Enormous as Kristol's errors in judgment surely were, at least he can plausibly claim to be loyal. If anything he is too steadfast, still insisting that Palin deserves to be considered a serious candidate for the presidency and that her qualifications for that position are comparable to those of Barack Obama.

..... Rarely is anyone in Washington, from politicians to operatives to journalists, held accountable for the damage they inflict on the body politic. Those who banged the drum for disastrous war flit from one editorial page to the next; those who insisted on ruinous deregulation return as economic advisors to the president. The men who told us that Sarah Palin should be next in line of succession to the presidency may quarrel among themselves now, but they will all be back with yet more stupid advice -- and we can only blame ourselves if we listen.

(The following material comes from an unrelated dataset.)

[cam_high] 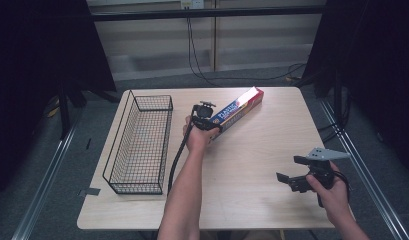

Secondly, the inimical Andrew Sullivan on his Daily Dish:

..... McCain knew full well that Palin was unqualified to be commander-in-chief at this period of time; and he knew there was no way she could ever learn enough to do the job. So his decision to pick her was pure cynicism and irresponsibility. The MSM knew full well that there were very serious questions about this unknown person’s background, lies, mental stability, and secrecy - but they were so terrified of being called biased they refused to do the proper vetting.

The Republican establishment has long condescended to the pro-life, anti-gay, de facto soclialist, de iure capitalist heartland voters - and they cynically believed they had found a formula to get them to vote for McCain on ground of pure class resentment and sex appeal to older white males ..... I agree with Richard Cohen this morning:
Naming Palin to the GOP ticket — a top-down choice by McCain — was the most reckless decision any national politician has made in the longest time, and while it certainly says something about McCain, it says even more about his party. It has lost its mind.
The reason we need to get to the truth of what happened is that these people nearly took this country off a cliff. They need to be held accountable. They need to be removed from their positions of power. We cannot move on until they are. And John McCain should retire from public life. After that decision, nothing he says can be taken seriously on the national or international stage.

That's the point I have been trying to isolate and frame: it's not about Palin.